→ What you are asked to do
Please reproduce all of the data below exactly, leaving each picture out.

→ Information shown
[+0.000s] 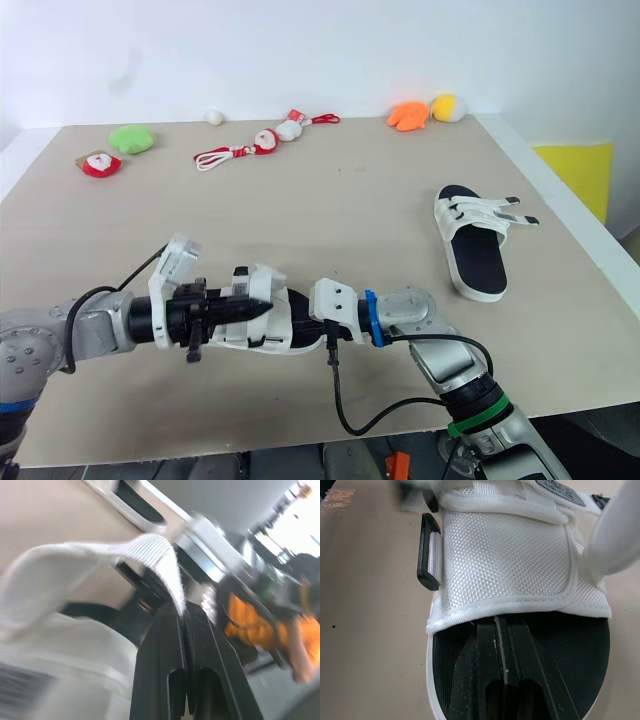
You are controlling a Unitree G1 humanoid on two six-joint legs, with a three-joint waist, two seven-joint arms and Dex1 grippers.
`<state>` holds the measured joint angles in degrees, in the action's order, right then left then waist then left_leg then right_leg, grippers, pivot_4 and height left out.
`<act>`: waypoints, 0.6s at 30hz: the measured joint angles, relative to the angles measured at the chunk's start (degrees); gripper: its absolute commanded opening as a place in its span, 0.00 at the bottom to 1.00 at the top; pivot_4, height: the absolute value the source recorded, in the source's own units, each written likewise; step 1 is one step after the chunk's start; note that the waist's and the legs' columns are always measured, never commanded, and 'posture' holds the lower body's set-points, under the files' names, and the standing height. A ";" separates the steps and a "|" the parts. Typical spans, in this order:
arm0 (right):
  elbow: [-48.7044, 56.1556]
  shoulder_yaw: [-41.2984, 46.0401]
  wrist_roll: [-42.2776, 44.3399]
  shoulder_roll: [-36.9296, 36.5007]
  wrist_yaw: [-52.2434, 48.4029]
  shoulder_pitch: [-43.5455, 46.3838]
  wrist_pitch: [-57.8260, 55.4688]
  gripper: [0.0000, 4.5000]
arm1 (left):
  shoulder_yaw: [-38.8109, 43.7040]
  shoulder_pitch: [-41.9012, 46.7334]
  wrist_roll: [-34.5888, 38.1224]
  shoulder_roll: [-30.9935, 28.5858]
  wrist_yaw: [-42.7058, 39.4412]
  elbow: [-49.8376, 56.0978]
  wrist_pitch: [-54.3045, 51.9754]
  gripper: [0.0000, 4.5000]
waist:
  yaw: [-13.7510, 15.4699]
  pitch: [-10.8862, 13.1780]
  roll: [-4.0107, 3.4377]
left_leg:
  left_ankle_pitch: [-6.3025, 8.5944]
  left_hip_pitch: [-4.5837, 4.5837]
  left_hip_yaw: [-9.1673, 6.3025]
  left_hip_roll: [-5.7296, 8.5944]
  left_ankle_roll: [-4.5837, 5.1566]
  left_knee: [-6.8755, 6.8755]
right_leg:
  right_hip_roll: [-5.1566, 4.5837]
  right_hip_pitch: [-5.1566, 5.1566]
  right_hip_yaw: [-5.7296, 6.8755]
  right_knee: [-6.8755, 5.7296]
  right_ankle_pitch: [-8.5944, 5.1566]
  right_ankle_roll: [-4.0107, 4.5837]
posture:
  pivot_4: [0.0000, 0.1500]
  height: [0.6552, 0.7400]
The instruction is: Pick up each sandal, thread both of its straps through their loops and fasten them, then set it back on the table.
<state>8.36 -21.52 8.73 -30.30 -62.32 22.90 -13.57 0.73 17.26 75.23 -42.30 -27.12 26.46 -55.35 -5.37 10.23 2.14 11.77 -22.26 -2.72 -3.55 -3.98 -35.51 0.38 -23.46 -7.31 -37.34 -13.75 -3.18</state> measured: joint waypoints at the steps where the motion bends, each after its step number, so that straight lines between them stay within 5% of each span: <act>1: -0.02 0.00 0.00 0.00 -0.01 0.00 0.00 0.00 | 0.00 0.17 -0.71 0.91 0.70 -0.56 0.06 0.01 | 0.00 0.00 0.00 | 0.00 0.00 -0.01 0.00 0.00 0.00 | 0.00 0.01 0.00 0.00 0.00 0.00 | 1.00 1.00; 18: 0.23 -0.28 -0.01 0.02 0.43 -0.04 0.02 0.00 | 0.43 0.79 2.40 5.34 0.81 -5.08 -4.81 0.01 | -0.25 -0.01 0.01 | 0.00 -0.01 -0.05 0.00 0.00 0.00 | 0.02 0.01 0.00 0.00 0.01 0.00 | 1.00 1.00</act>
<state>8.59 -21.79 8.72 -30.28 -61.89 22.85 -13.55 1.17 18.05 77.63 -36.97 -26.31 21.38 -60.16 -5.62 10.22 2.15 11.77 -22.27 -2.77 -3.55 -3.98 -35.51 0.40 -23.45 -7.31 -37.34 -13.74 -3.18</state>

→ Result
[+0.000s] 
You are controlling a Unitree G1 humanoid on two six-joint legs, with a three-joint waist, two seven-joint arms and Dex1 grippers.
`<state>` holds the measured joint angles in degrees, in the action's order, right then left then waist then left_leg then right_leg, grippers, pivot_4 and height left out.
`<act>`: waypoints, 0.6s at 30hz: the measured joint angles, relative to the angles measured at the chunk's start (degrees); gripper: its absolute commanded opening as a place in its span, 0.00 at the bottom to 1.00 at the top; pivot_4, height: the absolute value the source recorded, in the source's own units, each written likewise; step 1 is one step after the chunk's start; note that the waist's and the legs' columns are always measured, never commanded, and 'posture' holds the lower body's set-points, under the files' names, and the standing height. A ";" separates the steps and a "|" the parts. Typical spans, in this order:
arm0 (right):
  elbow: [-48.7044, 56.1556]
  shoulder_yaw: [-41.2984, 46.0401]
  wrist_roll: [-42.2776, 44.3399]
  shoulder_roll: [-36.9296, 36.5007]
  wrist_yaw: [-52.2434, 48.4029]
  shoulder_pitch: [-43.5455, 46.3838]
  wrist_pitch: [-57.8260, 55.4688]
  gripper: [0.0000, 4.5000]
arm1 (left):
  shoulder_yaw: [-38.8109, 43.7040]
  shoulder_pitch: [-41.9012, 46.7334]
  wrist_roll: [-34.5888, 38.1224]
  shoulder_roll: [-30.9935, 28.5858]
  wrist_yaw: [-42.7058, 39.4412]
  elbow: [-49.8376, 56.0978]
  wrist_pitch: [-54.3045, 51.9754]
  gripper: [0.0000, 4.5000]
waist:
  yaw: [-13.7510, 15.4699]
  pitch: [-10.8862, 13.1780]
  roll: [-4.0107, 3.4377]
left_leg:
  left_ankle_pitch: [-6.3025, 8.5944]
  left_hip_pitch: [-4.5837, 4.5837]
  left_hip_yaw: [-9.1673, 6.3025]
  left_hip_roll: [-5.7296, 8.5944]
  left_ankle_roll: [-4.5837, 5.1566]
  left_knee: [-6.8755, 6.8755]
right_leg:
  right_hip_roll: [-5.1566, 4.5837]
  right_hip_pitch: [-5.1566, 5.1566]
  right_hip_yaw: [-5.7296, 6.8755]
  right_knee: [-6.8755, 5.7296]
  right_ankle_pitch: [-8.5944, 5.1566]
  right_ankle_roll: [-4.0107, 4.5837]
posture:
  pivot_4: [0.0000, 0.1500]
  height: [0.6552, 0.7400]
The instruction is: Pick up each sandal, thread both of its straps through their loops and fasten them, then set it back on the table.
<state>8.36 -21.52 8.73 -30.30 -62.32 22.90 -13.57 0.73 17.26 75.23 -42.30 -27.12 26.46 -55.35 -5.37 10.23 2.14 11.77 -22.26 -2.72 -3.55 -3.98 -35.51 0.38 -23.46 -7.31 -37.34 -13.75 -3.18</state> measured: joint waypoints at the steps where the motion bends, each after its step number, so that straight lines between them stay within 5% of each span: <act>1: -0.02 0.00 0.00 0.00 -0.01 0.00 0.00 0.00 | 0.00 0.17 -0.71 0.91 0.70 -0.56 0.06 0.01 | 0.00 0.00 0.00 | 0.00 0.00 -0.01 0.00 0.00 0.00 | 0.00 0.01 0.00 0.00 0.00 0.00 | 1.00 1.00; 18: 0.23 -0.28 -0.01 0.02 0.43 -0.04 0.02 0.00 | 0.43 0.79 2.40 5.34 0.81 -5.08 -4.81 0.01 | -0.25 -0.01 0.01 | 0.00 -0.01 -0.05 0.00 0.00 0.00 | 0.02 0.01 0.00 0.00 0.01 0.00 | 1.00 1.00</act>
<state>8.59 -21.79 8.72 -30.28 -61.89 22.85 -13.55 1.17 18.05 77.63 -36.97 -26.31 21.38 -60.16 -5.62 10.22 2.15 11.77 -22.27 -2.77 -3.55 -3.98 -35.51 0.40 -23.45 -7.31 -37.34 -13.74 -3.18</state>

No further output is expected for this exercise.